David spielt Arzt. Das “Wartezimmer” des Vierjährigen ist voll, Teddy über Teddy stapelt sich, immer wieder kommt ein neuer Bär die Tür herein, und jeder wartet auf seine Behandlung – auch, als Davids Schicht schon längst zu Ende ist.
Es ist eine Szene, die nicht nur in Kliniken, sondern auch in Praxen immer wieder anzutreffen ist: In der Corona-Pandemie etwa, als zahlreiche Hausärztinnen und Hausärzte ans Ende ihrer gewohnten Sprechzeit noch eine mehrstündige Infektionssprechstunde dranhängten und Patienten abgestrichen, beraten, beruhigt haben. Und es ist die Szene, mit der Hausarzt Dr. Thomas Kötter seinen Vortrag eröffnet hat: Bei der digitalen practica referierte er im Oktober zum Thema “Gesundheit von Hausärztinnen und Hausärzten”.
“Wir Ärzte haben oft ein ungesundes Verhältnis zur Freizeit”, erklärt er dort einen Baustein des Problems. “Wir stellen unser Leben in den Dienst der Versorgung und schämen uns geradezu dafür, wenn wir einmal nicht arbeiten, sondern etwas vermeintlich Sinnloses tun.” Dabei sei gerade das nötig, um auch dauerhaft eine hochwertige Versorgung stemmen zu können.
Selbstfürsorge im Genfer Gelöbnis
Festgehalten hatte dies 2017 auch der Weltärztebund bei seiner Überarbeitung des Genfer Gelöbnisses (s. links; “Der Hausarzt” 8/18). Der “moderne Hippokratische Eid”, der der Berufsordnung vorangestellt steht, besagt seither, dass sich Ärztinnen und Ärzte – etwa mit Blick auf die eigene Niederlassung – auch um ihre eigene Gesundheit kümmern sollen.
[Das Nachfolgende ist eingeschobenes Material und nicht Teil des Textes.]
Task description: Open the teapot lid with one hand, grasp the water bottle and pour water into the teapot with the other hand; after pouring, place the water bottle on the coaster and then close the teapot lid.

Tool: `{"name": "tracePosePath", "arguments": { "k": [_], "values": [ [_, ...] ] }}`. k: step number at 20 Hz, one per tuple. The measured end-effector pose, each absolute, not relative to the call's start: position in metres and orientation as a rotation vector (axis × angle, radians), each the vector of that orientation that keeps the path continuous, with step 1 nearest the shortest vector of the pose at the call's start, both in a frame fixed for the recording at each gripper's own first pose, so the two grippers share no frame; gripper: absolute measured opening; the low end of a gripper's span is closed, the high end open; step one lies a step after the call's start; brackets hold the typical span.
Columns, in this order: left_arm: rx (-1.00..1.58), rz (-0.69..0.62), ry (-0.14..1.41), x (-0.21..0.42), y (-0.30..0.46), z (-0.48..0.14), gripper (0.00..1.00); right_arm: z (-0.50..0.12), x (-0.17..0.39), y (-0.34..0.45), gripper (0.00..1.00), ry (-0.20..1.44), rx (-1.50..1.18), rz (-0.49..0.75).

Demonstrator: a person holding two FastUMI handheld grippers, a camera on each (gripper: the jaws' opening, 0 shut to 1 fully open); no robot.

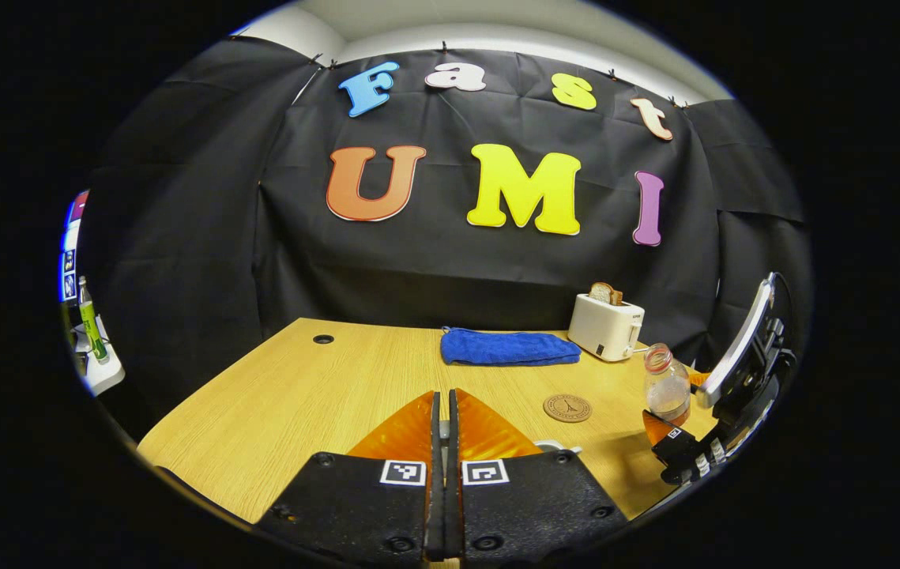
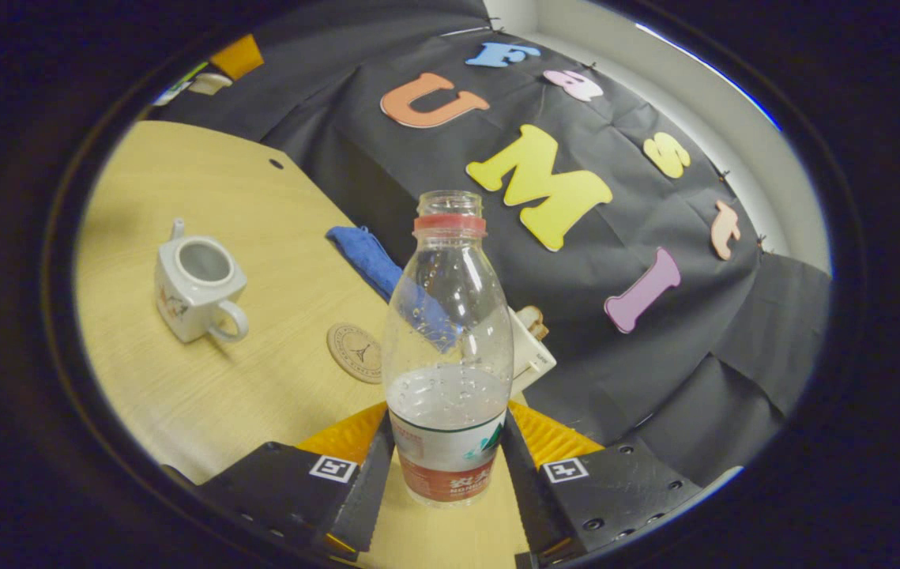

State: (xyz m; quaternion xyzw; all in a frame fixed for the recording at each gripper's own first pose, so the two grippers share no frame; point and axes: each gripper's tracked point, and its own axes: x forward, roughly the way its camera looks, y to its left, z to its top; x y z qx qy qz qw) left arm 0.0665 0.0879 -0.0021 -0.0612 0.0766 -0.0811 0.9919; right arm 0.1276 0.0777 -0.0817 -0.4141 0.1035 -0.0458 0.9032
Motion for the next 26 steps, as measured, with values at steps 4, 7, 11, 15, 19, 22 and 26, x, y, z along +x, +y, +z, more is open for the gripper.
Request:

Der Deutsche Ärztetag hatte die Arztgesundheit 2019 sogar zu seinem Schwerpunkt gemacht (“Der Hausarzt” 7/19).
“Ich persönlich bin überzeugt davon, dass wir als Ärzte regelmäßige Selbstreflexion brauchen und dies nicht nur für unsere Patientinnen und Patienten, sondern vor allem für unser eigenes Wohlbefinden”, sagt Prof. Pascal Berberat, Teil des vierköpfigen Autorenteams, das im Dezember den Ratgeber “Arzt & Ärztin als Ganzes – sinnvoll leben, sinnvoll arbeiten” (s. Kasten) veröffentlicht hat. “Besonders in Krisensituationen, wie jetzt in der Pandemie, brauchen wir diese Fähigkeit mehr denn je.”
Nichtsdestotrotz: Bislang müssen Ärztinnen und Ärzte, die Selbstfürsorge praktizieren wollen, nach diesen Ankern gezielt suchen, kritisiert Hausarzt Kötter. “Seminare zu Selbstfürsorge und Resilienz, etwa in der regelmäßigen Fortbildung, fehlen.”
Auch ist die Selbstfürsorge zwar im Genfer Gelöbnis festgeschrieben, nicht jedoch –beispielsweise in Form konkreter Lehrinhalte oder Werkzeuge – in der Approbationsordnung, die gerade überarbeitet wird (S. 20f.). Dabei wäre durchaus denkbar, entsprechende Kurse bereits im Curriculum zu verankern – ähnlich zu digitalen Lerninhalten, die jetzt fest in den Ausbildungskatalog aufgenommen werden.
Jeder sollte einen Hausarzt haben
Eine Wurzel des Problems sei der ärztliche Umgang mit “Krankheit”, beobachtet Kötter. Bei Patientinnen und Patienten werde diese Tag für Tag begutachtet und therapiert – bei sich selbst jedoch tabuisiert. “Der Grat zwischen völliger Verdrängung von Symptomen und heilloser Überdiagnostik ist besonders schmal, wenn es um die eigene Gesundheit geht”, sagt Kötter.
Als er die rund 20 Teilnehmer im Online- Seminar fragt, wer von ihnen selbst eine Hausärztin oder einen Hausarzt habe, verneinen die meisten. Für Kötter ist das bezeichnend: “Entweder wir kennen die Kollegen nicht und haben, weil wir selbst ja so gute Hausärzte sind, große Vorbehalte”, sagt er, “oder aber wir kennen die Kollegen viel zu gut.”
Sein Tipp: “Wir sollten uns alle einen guten Hausarzt suchen, und zwar in guten Zeiten. Ganz so wie wir es auch Patienten raten, die neu in eine Stadt gezogen sind.”